Issue #3 - What is the appropriate constitutional remedy?

[41]         Section 52(1) of the Constitution Act, 1982 grants this Court jurisdiction to declare laws of no force or effect only to the extent the law is inconsistent with it. Therefore, s. 151(a) can only be struck down to the extent it is inconsistent with the Charter, which in this case it is in respect of the Mandatory Minimum.

[42]         Where a mandatory minimum sentence is found to violate s. 12 and is not saved under s. 1, the appropriate remedy is normally to declare the provision to be of no force and effect: Ferguson at paras. 13 and 74.

[43]         In Schachter v. Canada, [1992] 2 S.C.R. 679, the Supreme Court held at 718 that severance or reading in were appropriate remedies that would only be warranted in the clearest of cases where each of the following criteria is met:

i.       The legislative objective is obvious and severance or reading in would further that objective, or would constitute a lesser interference with that objective than would striking down;

ii.      The choice of means used by the legislature to further its objective is not so unequivocal that severance or reading in would constitute an unacceptable intrusion into the legislative domain; and

iii.    Severance or reading in would not involve an intrusion into the legislative budgetary decisions so substantial as to change the nature of the legislative scheme in question.

[44]         This test was affirmed at para. 51 of Ferguson, which involved a strictly indictable offence. The Court did not have to address a hybrid offence as is the case here, where there is a constitutionally valid mandatory minimum sentence for the same offence where the Crown proceeds summarily.
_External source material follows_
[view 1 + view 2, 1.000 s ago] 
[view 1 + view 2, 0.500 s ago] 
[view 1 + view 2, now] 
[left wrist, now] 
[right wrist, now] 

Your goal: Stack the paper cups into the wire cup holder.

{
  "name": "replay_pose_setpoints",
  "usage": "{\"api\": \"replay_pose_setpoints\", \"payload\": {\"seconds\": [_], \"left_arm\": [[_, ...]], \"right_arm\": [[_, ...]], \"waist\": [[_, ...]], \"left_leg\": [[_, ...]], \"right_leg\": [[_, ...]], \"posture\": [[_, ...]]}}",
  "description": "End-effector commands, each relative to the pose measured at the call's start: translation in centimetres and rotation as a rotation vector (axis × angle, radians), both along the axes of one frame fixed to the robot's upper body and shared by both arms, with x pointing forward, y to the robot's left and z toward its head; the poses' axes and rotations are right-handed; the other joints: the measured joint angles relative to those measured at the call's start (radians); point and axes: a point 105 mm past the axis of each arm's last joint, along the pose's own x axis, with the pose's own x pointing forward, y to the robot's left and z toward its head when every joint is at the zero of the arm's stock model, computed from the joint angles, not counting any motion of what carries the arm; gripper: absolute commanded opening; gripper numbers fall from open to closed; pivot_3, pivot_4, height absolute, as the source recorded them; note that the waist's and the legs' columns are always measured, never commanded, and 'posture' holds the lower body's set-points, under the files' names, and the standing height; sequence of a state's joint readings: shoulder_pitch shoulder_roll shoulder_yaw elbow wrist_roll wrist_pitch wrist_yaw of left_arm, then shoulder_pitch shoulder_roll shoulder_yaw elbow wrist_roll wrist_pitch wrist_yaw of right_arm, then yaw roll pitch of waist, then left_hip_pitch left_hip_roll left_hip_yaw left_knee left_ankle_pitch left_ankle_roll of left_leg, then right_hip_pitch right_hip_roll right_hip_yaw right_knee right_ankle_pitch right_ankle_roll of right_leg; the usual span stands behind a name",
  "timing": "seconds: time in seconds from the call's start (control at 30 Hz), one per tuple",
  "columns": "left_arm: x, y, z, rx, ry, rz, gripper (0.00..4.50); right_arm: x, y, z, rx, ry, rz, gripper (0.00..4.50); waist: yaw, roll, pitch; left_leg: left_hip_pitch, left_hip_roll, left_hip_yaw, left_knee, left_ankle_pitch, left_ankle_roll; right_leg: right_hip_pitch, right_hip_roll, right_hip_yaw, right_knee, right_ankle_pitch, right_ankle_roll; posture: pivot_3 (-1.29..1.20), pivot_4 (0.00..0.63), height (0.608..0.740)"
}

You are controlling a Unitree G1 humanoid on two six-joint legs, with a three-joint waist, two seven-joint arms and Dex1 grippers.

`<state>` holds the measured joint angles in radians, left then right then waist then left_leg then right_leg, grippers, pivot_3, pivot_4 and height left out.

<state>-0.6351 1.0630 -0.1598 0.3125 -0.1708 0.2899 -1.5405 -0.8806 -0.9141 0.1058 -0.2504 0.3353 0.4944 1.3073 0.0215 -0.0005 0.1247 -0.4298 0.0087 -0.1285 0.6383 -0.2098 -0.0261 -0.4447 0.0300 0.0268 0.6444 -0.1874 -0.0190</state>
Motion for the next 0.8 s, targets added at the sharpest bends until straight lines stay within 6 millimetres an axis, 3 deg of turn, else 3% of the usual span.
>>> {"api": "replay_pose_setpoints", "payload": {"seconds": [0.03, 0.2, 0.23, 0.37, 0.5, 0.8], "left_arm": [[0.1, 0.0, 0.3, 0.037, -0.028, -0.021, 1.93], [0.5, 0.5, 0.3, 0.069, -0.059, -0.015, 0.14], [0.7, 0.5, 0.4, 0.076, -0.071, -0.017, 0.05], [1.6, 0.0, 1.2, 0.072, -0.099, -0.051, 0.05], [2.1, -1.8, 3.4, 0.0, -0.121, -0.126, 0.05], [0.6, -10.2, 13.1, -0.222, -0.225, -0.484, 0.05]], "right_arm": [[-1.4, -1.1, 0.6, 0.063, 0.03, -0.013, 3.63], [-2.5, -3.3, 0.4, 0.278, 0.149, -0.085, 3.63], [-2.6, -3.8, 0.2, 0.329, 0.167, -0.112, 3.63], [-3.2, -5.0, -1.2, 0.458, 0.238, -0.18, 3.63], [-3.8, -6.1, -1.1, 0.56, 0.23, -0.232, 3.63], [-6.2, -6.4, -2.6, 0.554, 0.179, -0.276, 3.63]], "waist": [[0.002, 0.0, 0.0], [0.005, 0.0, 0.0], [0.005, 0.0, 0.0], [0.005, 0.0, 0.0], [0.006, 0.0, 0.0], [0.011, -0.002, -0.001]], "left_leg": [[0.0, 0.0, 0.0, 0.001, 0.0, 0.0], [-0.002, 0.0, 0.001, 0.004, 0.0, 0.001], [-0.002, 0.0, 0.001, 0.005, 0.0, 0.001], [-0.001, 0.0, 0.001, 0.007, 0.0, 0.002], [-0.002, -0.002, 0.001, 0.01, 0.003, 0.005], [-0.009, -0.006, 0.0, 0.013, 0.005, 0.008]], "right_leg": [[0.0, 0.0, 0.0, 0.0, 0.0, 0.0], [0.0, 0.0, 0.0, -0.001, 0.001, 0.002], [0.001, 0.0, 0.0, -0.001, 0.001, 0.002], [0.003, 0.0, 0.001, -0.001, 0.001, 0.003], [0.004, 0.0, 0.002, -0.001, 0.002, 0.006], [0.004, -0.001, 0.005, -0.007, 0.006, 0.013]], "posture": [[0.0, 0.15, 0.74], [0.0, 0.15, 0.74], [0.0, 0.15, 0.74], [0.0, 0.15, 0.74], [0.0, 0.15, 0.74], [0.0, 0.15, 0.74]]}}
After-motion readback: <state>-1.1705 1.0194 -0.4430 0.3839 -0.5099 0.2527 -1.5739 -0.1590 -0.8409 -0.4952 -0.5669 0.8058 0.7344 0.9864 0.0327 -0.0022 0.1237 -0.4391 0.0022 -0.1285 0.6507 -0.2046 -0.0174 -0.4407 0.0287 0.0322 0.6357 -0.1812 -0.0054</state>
[45]         The Supreme Court of Canada has directed that there should be as little interference as possible with the will of Parliament: Schachter at p. 696. To “read in”, as the Crown suggests, would amount to this Court making ad hoc choices from a variety of options, none of which was pointed to with sufficient precision by the interaction between s. 151(a) and s. 12 of the Charter. This is the task of the legislature, not the courts: Schachter at pp. 706-707.
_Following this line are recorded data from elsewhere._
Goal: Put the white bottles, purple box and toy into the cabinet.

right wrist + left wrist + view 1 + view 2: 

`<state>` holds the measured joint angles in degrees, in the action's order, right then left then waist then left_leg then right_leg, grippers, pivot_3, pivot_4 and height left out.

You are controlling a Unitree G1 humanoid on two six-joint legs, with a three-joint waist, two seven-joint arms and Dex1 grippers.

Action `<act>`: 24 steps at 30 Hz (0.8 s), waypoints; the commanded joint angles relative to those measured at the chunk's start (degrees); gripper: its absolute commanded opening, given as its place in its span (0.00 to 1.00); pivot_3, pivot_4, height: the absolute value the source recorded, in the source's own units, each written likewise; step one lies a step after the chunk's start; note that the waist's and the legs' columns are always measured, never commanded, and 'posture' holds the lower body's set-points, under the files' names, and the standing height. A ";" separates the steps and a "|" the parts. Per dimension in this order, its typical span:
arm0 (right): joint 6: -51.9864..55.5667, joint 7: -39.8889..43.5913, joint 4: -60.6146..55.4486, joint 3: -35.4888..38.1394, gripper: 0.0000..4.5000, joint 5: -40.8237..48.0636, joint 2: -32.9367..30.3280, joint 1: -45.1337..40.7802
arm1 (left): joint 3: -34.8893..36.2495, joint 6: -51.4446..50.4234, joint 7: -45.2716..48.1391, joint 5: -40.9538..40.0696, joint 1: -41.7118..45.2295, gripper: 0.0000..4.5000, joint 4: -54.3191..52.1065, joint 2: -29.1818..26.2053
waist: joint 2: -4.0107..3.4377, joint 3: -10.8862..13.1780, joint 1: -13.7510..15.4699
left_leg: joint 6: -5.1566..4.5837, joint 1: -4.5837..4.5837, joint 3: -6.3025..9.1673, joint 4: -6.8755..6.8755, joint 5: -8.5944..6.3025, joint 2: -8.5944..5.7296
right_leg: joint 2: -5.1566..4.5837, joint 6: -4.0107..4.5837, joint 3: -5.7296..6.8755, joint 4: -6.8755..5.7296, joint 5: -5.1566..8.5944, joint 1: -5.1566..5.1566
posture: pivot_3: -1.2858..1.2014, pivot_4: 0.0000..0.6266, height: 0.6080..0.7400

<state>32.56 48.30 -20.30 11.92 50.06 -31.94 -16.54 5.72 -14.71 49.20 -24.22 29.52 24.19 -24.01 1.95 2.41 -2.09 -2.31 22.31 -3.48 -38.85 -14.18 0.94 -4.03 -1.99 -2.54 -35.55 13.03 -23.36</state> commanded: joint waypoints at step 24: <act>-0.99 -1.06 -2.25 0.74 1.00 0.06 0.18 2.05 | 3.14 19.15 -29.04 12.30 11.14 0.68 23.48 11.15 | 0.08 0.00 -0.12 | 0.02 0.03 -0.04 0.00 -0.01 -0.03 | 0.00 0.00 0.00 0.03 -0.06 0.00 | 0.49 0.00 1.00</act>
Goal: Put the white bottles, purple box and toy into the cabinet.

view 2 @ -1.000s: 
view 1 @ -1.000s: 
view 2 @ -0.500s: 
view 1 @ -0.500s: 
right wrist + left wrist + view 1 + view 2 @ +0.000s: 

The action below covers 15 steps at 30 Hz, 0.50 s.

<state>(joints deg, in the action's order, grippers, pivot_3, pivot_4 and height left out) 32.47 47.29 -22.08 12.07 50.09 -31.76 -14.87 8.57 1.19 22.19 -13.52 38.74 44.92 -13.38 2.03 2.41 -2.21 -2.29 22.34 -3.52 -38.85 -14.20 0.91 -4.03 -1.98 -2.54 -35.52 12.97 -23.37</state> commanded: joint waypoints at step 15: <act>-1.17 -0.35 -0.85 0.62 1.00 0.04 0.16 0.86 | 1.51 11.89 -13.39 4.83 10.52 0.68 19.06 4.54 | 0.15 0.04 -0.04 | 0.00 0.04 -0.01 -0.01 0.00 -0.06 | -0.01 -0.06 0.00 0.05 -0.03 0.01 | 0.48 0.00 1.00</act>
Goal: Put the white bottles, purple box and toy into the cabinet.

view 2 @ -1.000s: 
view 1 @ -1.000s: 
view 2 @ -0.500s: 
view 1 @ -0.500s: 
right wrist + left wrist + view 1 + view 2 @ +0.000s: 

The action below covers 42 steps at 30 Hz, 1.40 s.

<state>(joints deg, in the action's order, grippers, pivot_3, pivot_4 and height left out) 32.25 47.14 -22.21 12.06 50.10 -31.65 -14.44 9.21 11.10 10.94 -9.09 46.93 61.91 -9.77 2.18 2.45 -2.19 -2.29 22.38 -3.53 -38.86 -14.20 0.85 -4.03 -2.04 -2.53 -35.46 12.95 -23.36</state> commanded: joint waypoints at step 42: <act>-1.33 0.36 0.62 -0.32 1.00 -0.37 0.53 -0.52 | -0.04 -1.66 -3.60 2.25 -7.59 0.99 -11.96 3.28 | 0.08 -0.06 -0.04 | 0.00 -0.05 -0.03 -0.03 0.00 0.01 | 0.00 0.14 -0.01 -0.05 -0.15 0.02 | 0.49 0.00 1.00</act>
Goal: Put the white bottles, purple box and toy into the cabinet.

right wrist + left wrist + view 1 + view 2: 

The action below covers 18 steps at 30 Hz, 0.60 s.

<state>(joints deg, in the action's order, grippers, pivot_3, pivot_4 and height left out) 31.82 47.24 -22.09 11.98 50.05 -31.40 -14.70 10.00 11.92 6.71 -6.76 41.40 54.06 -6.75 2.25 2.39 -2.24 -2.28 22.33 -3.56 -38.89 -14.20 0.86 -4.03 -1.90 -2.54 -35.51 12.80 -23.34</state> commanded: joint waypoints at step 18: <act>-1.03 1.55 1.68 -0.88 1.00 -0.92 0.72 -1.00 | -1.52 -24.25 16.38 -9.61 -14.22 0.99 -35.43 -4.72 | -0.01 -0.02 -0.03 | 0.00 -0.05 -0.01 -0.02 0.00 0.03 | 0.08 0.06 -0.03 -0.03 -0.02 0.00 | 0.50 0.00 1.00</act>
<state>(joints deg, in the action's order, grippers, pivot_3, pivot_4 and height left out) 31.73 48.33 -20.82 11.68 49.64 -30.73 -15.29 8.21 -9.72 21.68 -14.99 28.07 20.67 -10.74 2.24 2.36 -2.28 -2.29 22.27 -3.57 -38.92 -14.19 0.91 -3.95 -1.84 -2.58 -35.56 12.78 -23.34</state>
[46]         The Crown asserts that the least intrusive measure would be to read a mandatory minimum sentence of 90 days into s. 151(a). That way, it says, Parliament’s objective to sanction sexual offences against children with a term of imprisonment would be met. Reading in such a provision, it argues, would be less of an interference with Parliament’s will than would striking the Mandatory Minimum and would not be an unacceptable intrusion into the legislative domain.

[47]         I disagree.

[48]         As Mr. Avis pointed out in his written submissions at para. 21:

While the Crown argues that it was Parliament’s clear intention to have a mandatory minimum sentence for all sexual offences against children, there is absolutely nothing to indicate that Parliament would have enacted a 90 day minimum sentence for a s. 151 offence proceeded with by indictment. Parliament may well choose to keep a one year mandatory minimum sentence, but also incorporate sufficient safeguards to avoid infringements of s. 12. Where [Parliament] intends to have identical mandatory minimum sentences for hybrid offences whether proceeded with summarily or by indictment, it enacts identical mandatory minimum sentences. (For instance, the minimum punishments mandated by s. 255(1)(a) for s. 253 and s. 254 offences are the same whether by summary conviction or indictment.)

[49]         I agree with Mr. Avis on this point.
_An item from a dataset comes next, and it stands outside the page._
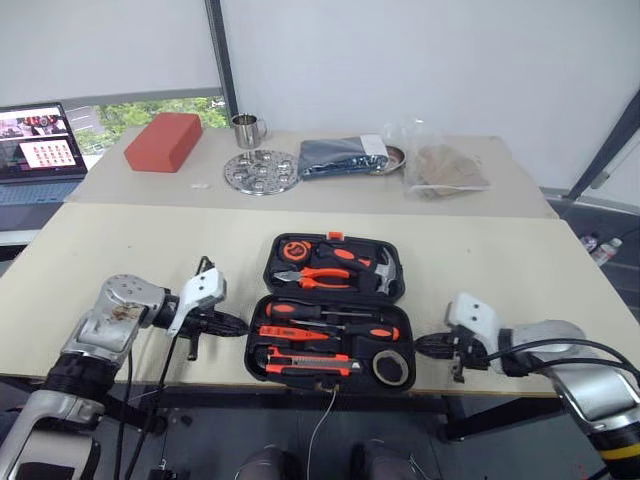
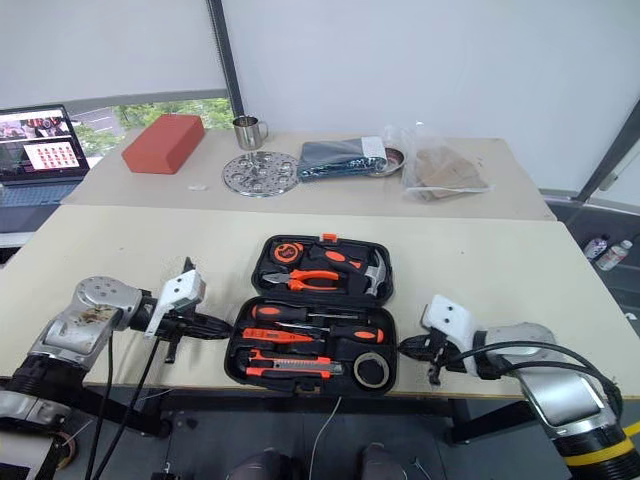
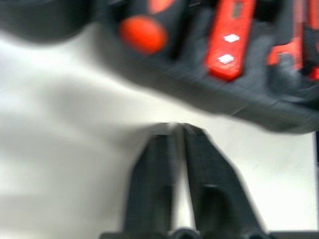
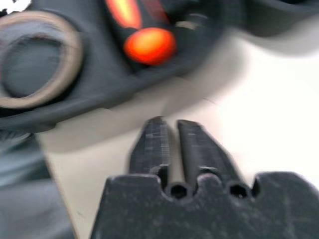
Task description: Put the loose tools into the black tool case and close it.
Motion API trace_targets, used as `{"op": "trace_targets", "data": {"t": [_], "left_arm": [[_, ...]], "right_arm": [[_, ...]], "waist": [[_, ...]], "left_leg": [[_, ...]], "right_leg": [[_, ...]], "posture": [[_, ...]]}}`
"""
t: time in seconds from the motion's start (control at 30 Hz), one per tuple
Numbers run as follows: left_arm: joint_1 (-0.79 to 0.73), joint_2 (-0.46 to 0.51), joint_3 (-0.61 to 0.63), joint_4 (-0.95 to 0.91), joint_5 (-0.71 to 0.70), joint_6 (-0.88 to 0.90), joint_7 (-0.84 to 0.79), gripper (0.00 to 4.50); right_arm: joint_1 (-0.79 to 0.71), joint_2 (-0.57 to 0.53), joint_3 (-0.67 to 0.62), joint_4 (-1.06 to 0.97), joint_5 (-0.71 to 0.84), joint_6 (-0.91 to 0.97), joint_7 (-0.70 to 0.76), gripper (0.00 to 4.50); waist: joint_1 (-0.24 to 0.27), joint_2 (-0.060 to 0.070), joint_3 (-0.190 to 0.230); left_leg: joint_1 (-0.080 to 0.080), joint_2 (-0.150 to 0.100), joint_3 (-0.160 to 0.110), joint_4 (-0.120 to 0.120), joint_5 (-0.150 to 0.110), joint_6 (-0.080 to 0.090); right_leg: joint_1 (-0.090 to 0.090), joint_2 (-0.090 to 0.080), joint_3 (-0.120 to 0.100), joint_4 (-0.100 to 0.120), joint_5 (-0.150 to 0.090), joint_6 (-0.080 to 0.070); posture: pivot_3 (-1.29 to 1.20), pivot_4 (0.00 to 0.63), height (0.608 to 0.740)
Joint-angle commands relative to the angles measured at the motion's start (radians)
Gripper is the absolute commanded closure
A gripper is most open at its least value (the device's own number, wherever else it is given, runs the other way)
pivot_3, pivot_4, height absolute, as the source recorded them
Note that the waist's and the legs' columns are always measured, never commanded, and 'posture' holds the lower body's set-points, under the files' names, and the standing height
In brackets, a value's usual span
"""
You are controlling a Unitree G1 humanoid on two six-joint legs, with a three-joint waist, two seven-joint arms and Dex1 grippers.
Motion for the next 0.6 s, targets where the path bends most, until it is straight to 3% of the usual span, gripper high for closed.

[50]         An argument similar to the Crown’s argument was rejected by Beames J. in R. v. E.R.D.R., 2016 BCSC 1759 at paras. 20-23. The Crown argues that I should not follow E.R.D.R. because Parliament clearly intended that there should be mandatory minimum sentences for all sexual offences committed against children.

[51]         This issue was fully argued before Beames J. and I agree with her conclusion on the point. In any event, judicial comity militates in favor of me following her decision.

[52]         In further support of its submission that Parliament clearly intended that there should be mandatory minimum sentences for all sexual offences committed against children, the Crown argues that s. 742.1(f)(iii) of the Code prohibits the imposition of a conditional sentence order for sexual assault, which is significant because as I recognized at paragraph 85 of the Reasons, “s. 271 offences and s. 151 offences are very similar when involving a complainant under the age of 16”. Therefore, the Crown submits, I should read a mandatory minimum sentence of 90 days into s. 151(a).

[53]         In my view, this argument is not meritorious. If Parliament intended to prohibit conditional sentence orders for s. 151, it would have included s. 151 in s. 742.1(f).

[54]         Therefore, I have determined that the appropriate remedy is to strike down the Mandatory Minimum mandated by s. 151(a) as being of no force and effect, as it is inconsistent with s. 12 of the Charter.

[55]         The doctrine of severance requires that, generally speaking, the court should only strike down and sever the offending portion of the impugned section to interfere with the law as little as possible: Schachter at pp. 696-697.

[56]         In this case, it is the mandatory minimum sentence of one year—no matter what the circumstances of the offence or the offender—that is wrongly included in s. 151(a). It is clear that Parliament would have enacted, and prior to 2005 did enact, the balance of the section without the Mandatory Minimum. While Parliament’s intention—to sanction all sexual offences against children with a term of imprisonment—seems clear, there are a number of potential exceptions or safeguards that could have been included in the section, which would have allowed a sentencing judge discretion not to impose a mandatory minimum sentence in cases that would otherwise offend the Charter. This could have been accomplished in a number of ways, including a more tailored approach to the application of the mandatory minimum, or allowing sentencing judges the discretion not to apply the mandatory minimum in circumstances where to do so would be grossly disproportionate.

Decision

[57]         For the above noted reasons, I decline to read the 90‑day minimum sentence into s. 151(a).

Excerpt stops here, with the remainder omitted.